A person who has custody or control of any unused aid‑in‑dying drugs prescribed pursuant to this Article after the death of a qualified individual shall (i) personally deliver the unused aid‑in‑dying drugs for disposal at the nearest qualified facility that properly disposes of controlled substances, or if none is available, (ii) dispose of the aid‑in‑dying drug by lawful means in accordance with rules adopted by the North Carolina State Board of Pharmacy or a federal Drug Enforcement Administration approved take‑back program.

"§ 90‑326.20.  Construction of Article.

(a)        This Article shall not be construed to authorize a physician or any other person to end an individual's life by lethal injection, mercy killing, or active euthanasia.

(b)        Actions taken in accordance with this Article shall not, for any purposes, constitute suicide, assisted suicide, homicide, or elder abuse under the laws of North Carolina.

"§ 90‑326.21.  Severability of provisions.

If any provision of this Article or the application of this Article to any person or circumstances is for any reason held invalid, such invalidity shall not affect other provisions or applications of this Article that can be given effect without the invalid provision or application, and to this end the provisions of this Article are declared to be severable."

SECTION 2.(a)  By December 31, 2017, the Department of Health and Human Services shall develop and publish to its Internet Web site, in downloadable format, the forms described in G.S. 90‑326.18, as enacted by this act.

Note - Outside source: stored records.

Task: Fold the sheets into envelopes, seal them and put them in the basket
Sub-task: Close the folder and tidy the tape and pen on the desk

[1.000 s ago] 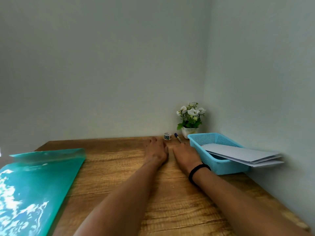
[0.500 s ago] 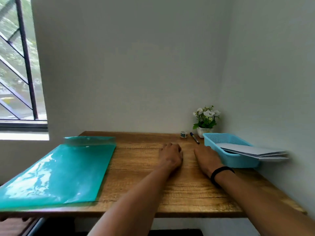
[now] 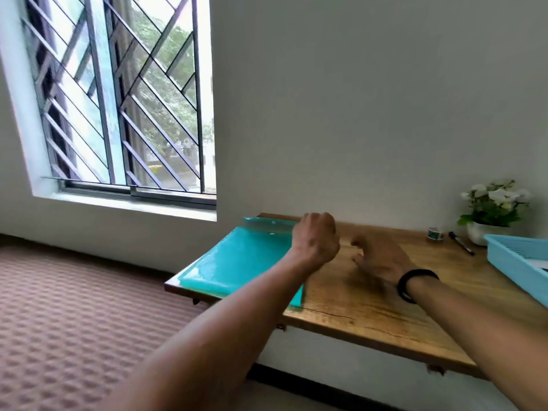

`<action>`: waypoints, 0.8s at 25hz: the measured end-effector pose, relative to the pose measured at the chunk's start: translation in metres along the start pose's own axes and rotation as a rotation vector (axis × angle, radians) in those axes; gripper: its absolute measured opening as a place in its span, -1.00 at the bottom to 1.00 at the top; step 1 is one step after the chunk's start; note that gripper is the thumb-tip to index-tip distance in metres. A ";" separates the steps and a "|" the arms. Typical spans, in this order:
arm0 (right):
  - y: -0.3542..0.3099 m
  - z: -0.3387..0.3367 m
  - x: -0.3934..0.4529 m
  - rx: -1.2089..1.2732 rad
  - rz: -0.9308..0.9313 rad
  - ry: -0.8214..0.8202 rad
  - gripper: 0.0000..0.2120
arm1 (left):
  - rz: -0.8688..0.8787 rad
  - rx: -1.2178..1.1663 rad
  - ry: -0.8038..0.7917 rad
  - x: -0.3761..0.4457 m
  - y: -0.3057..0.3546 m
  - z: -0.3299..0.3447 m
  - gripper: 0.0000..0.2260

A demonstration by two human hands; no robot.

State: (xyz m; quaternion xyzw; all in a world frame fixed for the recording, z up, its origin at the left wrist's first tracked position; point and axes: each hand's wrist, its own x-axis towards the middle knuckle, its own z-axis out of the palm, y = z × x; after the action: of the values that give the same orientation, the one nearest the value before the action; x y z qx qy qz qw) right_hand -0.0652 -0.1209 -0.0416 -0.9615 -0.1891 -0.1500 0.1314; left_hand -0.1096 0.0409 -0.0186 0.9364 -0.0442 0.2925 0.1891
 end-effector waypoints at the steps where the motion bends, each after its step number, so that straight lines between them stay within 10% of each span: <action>1: -0.016 0.003 0.008 -0.007 -0.058 0.044 -0.64 | -0.078 0.106 -0.011 0.003 -0.024 -0.009 -0.83; 8: -0.120 0.019 0.096 -0.134 -0.393 0.104 -0.64 | -0.150 0.298 -0.342 0.013 -0.169 -0.029 -0.47; 20: -0.131 0.075 0.136 -0.027 -0.333 0.039 -0.74 | -0.107 0.185 -0.285 0.008 -0.191 -0.001 -0.52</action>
State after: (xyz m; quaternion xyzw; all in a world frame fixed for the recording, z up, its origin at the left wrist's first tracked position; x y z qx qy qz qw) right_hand 0.0198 0.0635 -0.0386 -0.9154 -0.3414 -0.1907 0.0956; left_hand -0.0667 0.2183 -0.0766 0.9828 0.0063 0.1491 0.1092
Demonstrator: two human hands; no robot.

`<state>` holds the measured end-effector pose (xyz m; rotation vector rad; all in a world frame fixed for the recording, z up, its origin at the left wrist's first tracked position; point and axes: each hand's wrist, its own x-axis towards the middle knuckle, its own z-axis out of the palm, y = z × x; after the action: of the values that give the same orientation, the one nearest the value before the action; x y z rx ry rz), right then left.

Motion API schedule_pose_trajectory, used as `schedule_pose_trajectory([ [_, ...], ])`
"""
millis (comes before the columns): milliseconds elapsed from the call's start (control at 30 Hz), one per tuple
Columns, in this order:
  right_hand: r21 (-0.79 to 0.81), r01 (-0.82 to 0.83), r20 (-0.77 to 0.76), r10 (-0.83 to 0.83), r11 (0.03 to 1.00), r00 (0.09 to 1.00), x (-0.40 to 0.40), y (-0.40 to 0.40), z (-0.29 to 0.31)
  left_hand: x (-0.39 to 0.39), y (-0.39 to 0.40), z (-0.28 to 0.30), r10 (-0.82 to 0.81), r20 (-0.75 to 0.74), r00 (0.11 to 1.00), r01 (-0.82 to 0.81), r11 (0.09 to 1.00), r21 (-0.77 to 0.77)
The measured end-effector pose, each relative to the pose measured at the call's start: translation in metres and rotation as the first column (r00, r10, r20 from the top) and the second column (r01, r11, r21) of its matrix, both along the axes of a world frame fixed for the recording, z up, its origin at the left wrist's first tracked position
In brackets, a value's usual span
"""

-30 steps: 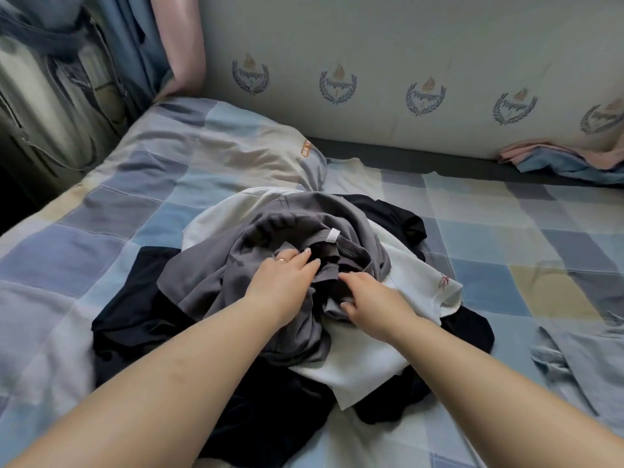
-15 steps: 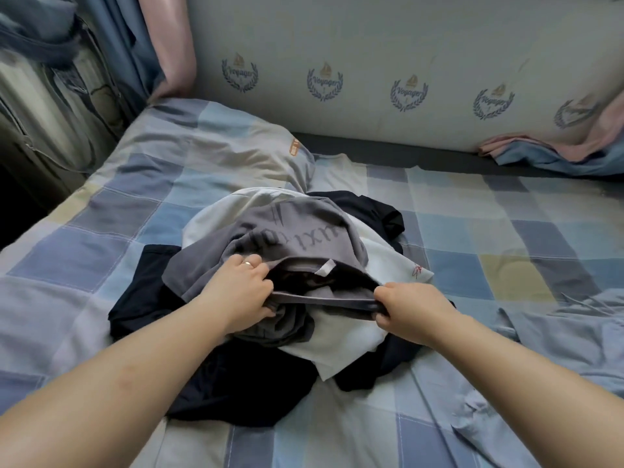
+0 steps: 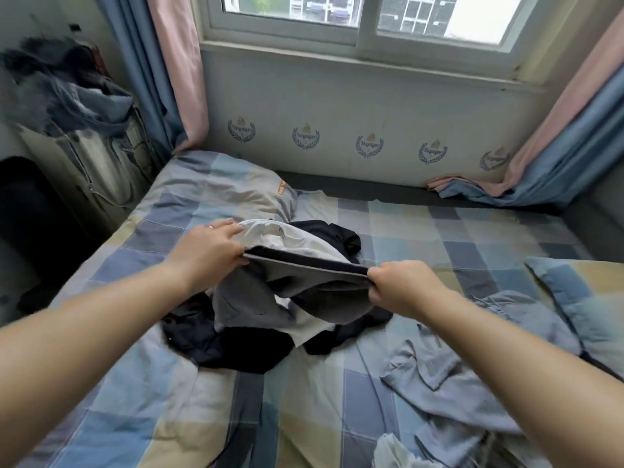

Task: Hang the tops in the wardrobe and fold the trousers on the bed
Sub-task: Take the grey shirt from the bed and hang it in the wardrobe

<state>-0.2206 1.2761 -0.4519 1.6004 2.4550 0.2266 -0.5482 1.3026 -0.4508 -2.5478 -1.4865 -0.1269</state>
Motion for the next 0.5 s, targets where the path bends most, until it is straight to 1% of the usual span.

SECTION 2.(b)  The first report required by the Department under G.S. 90‑326.17(b), as enacted by this act, is due and shall be published on its Internet Web site on or before March 15, 2019.

SECTION 2.(c)  This section is effective when this act becomes law.

SECTION 3.  Except as otherwise provided, this act becomes effective December 1, 2017, and applies to offenses committed on or after that date.